__TASK BRIEF__:
Show each line of the data below that has the string "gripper" in it.

__SOURCE DATA__:
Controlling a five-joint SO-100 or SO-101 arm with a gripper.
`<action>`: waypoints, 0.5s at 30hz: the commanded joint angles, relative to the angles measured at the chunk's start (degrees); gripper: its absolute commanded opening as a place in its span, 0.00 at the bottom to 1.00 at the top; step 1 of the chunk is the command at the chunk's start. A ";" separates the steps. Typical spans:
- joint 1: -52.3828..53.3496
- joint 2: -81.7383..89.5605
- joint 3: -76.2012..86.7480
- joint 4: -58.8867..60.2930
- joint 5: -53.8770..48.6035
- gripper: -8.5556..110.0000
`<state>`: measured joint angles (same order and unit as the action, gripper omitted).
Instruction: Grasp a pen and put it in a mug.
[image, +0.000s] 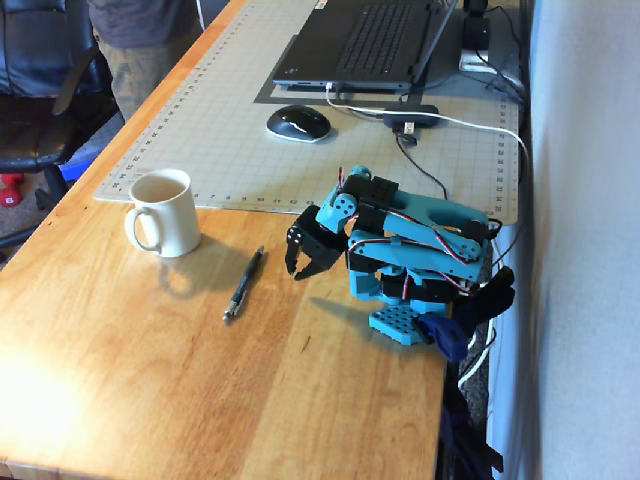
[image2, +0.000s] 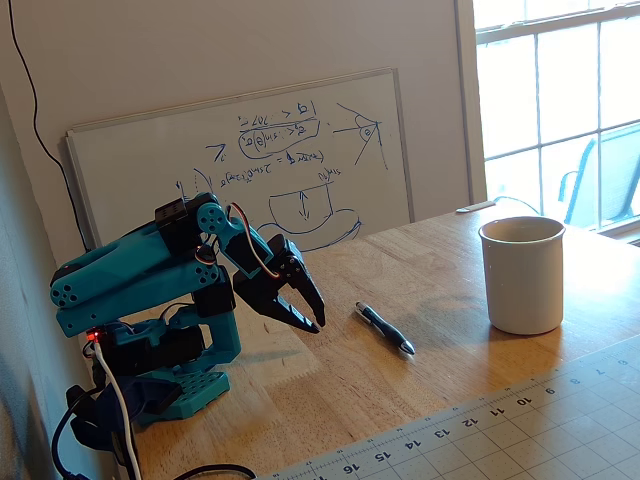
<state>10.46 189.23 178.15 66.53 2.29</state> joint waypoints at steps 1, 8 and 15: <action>-0.53 2.81 -0.53 0.97 -0.44 0.09; -0.53 2.81 -0.44 0.97 -0.18 0.09; -0.53 2.81 -0.44 0.97 0.09 0.09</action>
<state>10.46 190.37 178.15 67.41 2.29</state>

__SOLUTION FOR THIS TASK__:
Controlling a five-joint SO-100 or SO-101 arm with a gripper.
`<action>`: waypoints, 0.5s at 30hz: the commanded joint angles, relative to the angles measured at the chunk's start (degrees); gripper: its absolute commanded opening as a place in its span, 0.00 at the bottom to 1.00 at the top; step 1 of the chunk is the command at the chunk's start. A ";" separates the steps. Typical spans:
- gripper: -8.5556..110.0000
`<state>`: measured joint angles (same order and unit as the action, gripper omitted).

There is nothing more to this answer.